Beetroot and butternut squash breakfast bars – one of your five-a-day!
“What I liked about the course was that we could focus on topics we were really interested in. These were, of course, relevant to specific modules – all of which are directly related to the food industry and provide you with the exact knowledge and skills that are essential for working in the sector.
“Alongside working independently, we were given the chance to work as part of a team on many of these topics. Some involved practical work on new product development where we had to create our own innovative food product. Others involved research on packaging.
“One project involved creating a product using alternative sweeteners. We wanted to create new cereal bars, and I decided that I wanted us to use dehydrated vegetables, such as beetroot and butternut squash, as there are no breakfast bars on the market like that and they are still sweet and tasty and, more importantly, one of your five-a-day.
“The project was very successful and I learned a lot, particularly gaining confidence working in a microbial lab. Coming from a non-science background in the beginning it was quite difficult to understand a few things – especially terminologies – however, I was determined to study and understand the science regarding food products.
“I was very excited to learn new things both in theory and practice and this was made possible with the guidance and help of the academic staff and lab technicians. Most importantly the three individuals who believed in me, shared their knowledge and insights during this year and were always there to help anytime I needed them: Dr Athina Tziboula-Clarke, Dr Jonathan Wilkin and David Flynn”
“I am currently doing a 10-month internship with Cargill Cocoa and Chocolate in the Food Safety Quality and Regulatory department at their site in York.
“There was only one position available, I am not sure how many applied, but at the final stage of the application process – a full day assessment at Cargill’s plant in Worksop – there were four candidates.
“The standard of the competition was extremely high and the rest of the candidates competing for this position had really strong academic backgrounds. So I was over the moon when I found out they’d chosen me!

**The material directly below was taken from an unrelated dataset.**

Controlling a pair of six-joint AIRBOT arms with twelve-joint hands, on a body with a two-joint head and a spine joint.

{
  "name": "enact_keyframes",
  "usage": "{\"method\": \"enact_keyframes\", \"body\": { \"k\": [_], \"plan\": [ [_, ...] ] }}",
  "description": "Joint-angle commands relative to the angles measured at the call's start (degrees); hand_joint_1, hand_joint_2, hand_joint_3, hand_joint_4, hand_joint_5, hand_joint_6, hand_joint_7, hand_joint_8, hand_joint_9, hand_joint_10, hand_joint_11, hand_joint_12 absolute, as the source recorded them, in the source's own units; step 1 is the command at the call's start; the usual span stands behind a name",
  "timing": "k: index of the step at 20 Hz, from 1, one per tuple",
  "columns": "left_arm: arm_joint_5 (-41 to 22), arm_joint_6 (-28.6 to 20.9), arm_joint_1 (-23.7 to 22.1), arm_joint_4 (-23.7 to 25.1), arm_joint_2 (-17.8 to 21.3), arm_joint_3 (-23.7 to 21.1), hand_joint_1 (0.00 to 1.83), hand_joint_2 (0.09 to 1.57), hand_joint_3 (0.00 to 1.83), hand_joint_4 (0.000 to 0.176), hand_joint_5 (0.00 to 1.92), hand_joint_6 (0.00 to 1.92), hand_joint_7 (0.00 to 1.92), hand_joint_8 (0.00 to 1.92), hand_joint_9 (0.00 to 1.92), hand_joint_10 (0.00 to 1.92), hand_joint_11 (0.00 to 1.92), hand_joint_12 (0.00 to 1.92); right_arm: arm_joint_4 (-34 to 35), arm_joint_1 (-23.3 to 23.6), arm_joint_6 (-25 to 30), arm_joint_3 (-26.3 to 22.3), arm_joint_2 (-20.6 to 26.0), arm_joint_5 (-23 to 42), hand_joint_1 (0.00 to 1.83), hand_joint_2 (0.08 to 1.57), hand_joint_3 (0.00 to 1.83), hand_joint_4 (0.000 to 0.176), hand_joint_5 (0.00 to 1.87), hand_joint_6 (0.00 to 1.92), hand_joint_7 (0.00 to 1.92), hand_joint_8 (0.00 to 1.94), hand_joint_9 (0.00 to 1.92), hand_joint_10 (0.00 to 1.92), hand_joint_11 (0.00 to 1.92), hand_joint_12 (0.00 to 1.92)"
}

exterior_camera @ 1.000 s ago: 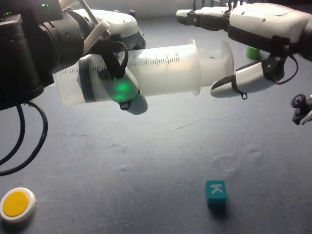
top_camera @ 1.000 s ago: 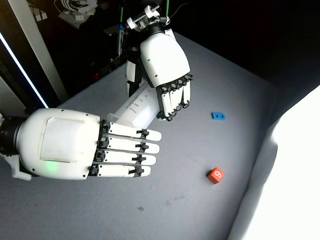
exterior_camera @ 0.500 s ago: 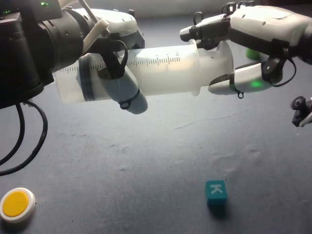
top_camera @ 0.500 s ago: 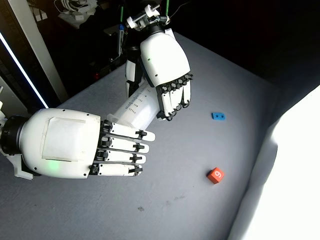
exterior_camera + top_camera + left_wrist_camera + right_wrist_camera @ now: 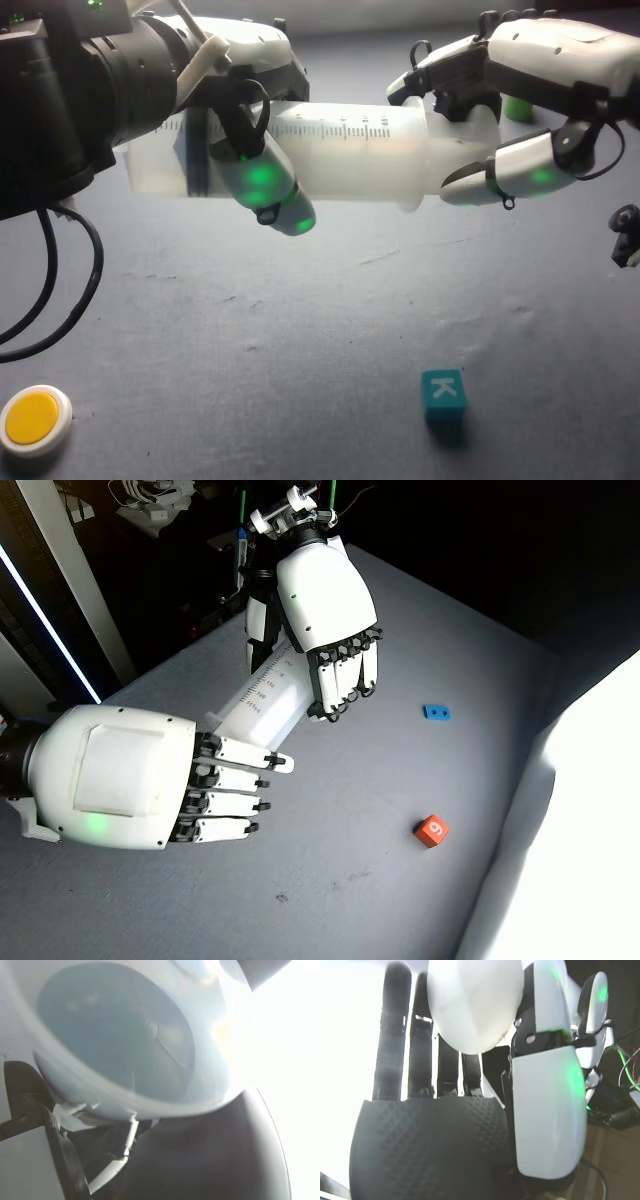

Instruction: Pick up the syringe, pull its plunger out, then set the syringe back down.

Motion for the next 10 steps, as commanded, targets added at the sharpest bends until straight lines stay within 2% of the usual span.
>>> {"method": "enact_keyframes", "body": {
  "k": [1,5,8,10],
  "plan": [
    [0.15,0.19,-1.38,4.58,0.31,0.19,1.14,1.25,0.00,0.020,0.71,1.44,0.75,1.31,0.74,0.82,0.48,1.33,-0.60,-0.07,-0.58,0.03,0.97,4.28,1.36,1.16,0.00,0.000,0.84,1.22,0.86,1.10,0.85,1.28,0.63,1.25],
    [-0.26,0.18,-1.66,4.57,0.30,0.19,1.14,1.24,0.00,0.019,0.74,1.41,0.76,1.29,0.76,0.80,0.51,1.32,-0.55,-0.15,-0.57,-0.74,2.48,4.13,1.36,1.15,0.00,0.000,0.87,1.15,0.88,1.08,0.86,1.27,0.61,1.23],
    [-0.46,0.18,-1.82,4.56,0.30,0.16,1.14,1.24,0.00,0.027,0.73,1.37,0.77,1.32,0.76,0.82,0.50,1.31,-0.56,-0.18,-0.58,-1.39,3.61,3.93,1.36,1.17,0.00,0.000,0.85,1.18,0.84,1.15,0.82,1.29,0.58,1.24],
    [-0.55,0.18,-1.85,4.56,0.30,0.06,1.14,1.25,0.00,0.024,0.71,1.41,0.77,1.31,0.74,0.84,0.49,1.32,-0.56,-0.29,-0.60,-1.53,4.53,3.20,1.36,1.15,0.00,0.000,0.87,1.15,0.91,1.06,0.83,1.28,0.59,1.22]
  ]
}}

“The plant I am currently working at is a big industrial manufacturing environment with a large production facility. You can see in the factory the whole process from the moment that raw beans arrive until the end product which is the cocoa liquor - the raw material to create chocolate. It is nice if you have a preference for dark chocolate, but it is a bit bitter.
“There are a lot of storage tanks filled with cocoa liquor and on a daily basis I have to test the colour of the liquor to ensure it meets our specifications, send samples for microbial testing which I have to monitor and, on a weekly basis, I also take swabs from around the factory to ensure that everything is clean and that we do everything it takes to produce a safe product.

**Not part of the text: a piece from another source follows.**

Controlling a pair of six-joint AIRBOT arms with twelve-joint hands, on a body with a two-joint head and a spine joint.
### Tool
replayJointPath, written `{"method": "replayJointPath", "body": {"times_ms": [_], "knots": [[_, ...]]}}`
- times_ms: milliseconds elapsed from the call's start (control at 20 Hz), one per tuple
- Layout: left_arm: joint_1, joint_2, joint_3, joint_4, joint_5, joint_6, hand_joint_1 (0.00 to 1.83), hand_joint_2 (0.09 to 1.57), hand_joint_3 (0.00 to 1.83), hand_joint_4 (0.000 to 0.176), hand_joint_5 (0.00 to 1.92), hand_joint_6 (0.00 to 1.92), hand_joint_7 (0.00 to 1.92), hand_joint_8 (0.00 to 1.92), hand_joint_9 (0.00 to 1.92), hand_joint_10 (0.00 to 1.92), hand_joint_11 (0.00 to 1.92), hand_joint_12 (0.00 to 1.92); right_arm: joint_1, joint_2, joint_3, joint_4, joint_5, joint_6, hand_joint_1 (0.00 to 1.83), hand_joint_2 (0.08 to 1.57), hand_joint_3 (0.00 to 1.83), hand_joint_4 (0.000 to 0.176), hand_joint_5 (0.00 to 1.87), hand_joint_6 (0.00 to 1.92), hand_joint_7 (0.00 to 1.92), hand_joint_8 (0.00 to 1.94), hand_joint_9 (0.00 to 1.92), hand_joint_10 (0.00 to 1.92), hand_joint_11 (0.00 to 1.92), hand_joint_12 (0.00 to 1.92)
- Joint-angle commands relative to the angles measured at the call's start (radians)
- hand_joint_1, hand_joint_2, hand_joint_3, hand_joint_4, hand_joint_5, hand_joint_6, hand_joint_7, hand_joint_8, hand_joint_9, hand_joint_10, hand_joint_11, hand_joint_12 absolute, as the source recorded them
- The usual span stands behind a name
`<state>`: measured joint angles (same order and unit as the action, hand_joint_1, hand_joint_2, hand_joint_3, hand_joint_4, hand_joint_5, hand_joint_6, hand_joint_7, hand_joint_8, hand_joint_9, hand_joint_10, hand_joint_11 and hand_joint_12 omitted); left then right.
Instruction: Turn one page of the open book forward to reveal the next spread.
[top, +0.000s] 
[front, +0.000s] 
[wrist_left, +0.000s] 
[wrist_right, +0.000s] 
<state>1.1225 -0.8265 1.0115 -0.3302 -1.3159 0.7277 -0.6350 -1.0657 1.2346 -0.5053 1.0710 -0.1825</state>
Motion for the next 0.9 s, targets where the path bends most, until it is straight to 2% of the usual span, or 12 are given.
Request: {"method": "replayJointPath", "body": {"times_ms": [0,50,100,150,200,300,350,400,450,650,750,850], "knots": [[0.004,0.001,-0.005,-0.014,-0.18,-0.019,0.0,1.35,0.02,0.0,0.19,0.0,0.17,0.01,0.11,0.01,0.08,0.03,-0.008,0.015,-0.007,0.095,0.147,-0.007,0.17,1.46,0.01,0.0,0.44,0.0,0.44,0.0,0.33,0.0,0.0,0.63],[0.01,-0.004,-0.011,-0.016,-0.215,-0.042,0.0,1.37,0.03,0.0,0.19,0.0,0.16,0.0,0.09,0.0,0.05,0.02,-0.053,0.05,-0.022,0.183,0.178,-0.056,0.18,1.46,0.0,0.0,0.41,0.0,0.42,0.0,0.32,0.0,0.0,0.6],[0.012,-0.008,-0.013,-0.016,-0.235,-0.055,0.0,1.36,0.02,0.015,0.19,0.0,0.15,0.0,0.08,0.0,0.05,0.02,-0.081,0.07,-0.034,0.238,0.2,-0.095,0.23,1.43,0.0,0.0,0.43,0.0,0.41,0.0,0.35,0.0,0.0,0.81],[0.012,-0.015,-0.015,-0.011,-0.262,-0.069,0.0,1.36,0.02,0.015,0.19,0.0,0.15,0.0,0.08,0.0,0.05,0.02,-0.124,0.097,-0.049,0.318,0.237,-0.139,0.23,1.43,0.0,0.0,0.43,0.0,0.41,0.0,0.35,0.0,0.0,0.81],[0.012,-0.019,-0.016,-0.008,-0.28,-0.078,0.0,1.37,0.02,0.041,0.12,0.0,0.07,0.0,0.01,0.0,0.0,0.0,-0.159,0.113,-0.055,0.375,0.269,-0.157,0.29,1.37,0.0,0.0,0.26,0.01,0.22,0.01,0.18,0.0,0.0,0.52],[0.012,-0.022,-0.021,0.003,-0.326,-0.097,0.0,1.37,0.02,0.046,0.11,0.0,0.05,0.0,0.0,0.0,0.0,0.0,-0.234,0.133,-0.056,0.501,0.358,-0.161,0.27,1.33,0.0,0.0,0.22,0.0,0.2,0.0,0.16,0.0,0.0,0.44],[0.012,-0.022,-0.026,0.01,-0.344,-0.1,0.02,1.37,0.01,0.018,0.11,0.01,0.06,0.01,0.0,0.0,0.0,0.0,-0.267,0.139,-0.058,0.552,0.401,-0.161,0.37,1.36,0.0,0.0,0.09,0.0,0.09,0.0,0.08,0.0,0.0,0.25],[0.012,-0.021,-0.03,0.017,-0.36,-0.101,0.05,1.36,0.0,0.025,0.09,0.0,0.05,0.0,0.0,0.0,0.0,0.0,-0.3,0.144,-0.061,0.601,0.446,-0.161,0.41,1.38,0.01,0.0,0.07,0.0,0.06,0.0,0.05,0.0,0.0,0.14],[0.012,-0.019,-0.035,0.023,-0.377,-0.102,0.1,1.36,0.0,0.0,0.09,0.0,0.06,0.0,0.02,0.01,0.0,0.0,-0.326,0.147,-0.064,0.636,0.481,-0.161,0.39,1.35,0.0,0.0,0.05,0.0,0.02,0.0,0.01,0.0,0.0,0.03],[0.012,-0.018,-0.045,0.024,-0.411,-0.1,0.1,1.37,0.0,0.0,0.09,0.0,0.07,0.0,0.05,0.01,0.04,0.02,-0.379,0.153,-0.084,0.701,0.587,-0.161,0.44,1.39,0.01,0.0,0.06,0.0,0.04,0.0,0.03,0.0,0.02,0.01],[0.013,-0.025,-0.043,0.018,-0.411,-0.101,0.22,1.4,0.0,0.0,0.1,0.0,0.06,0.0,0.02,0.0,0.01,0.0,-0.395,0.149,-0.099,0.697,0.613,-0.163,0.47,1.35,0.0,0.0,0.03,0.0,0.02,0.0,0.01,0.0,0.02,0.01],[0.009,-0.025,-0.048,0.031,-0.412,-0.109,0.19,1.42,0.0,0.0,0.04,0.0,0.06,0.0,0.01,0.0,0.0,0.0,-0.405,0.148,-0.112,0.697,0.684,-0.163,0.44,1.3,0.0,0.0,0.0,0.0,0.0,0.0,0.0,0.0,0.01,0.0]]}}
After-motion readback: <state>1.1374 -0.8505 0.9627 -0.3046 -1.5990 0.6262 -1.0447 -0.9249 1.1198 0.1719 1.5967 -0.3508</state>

“I get to taste a lot of chocolate and all the raw materials used towards chocolate making, like milk powders and sugar. This was especially the case when I was at our other plant in Worksop where the end product is produced before it reaches customer’s factories. However in York I get to taste on a daily basis our cocoa liquor which is the most important ingredient in chocolate making.
“It is a really demanding job, but I have always loved challenging environments and more importantly I love working for them.”
“The best thing about studying at Abertay University is that I met a lot of amazing individuals from various academic backgrounds. Also the engaging, approachable and knowledgeable staff members who are always there to help and find solutions to any issue that may arise.
“More importantly the fact that I had a chance to conduct scientific work that I never imagined I could do. It provided me with knowledge, confidence and skills to enter dynamically the confectionery industry.”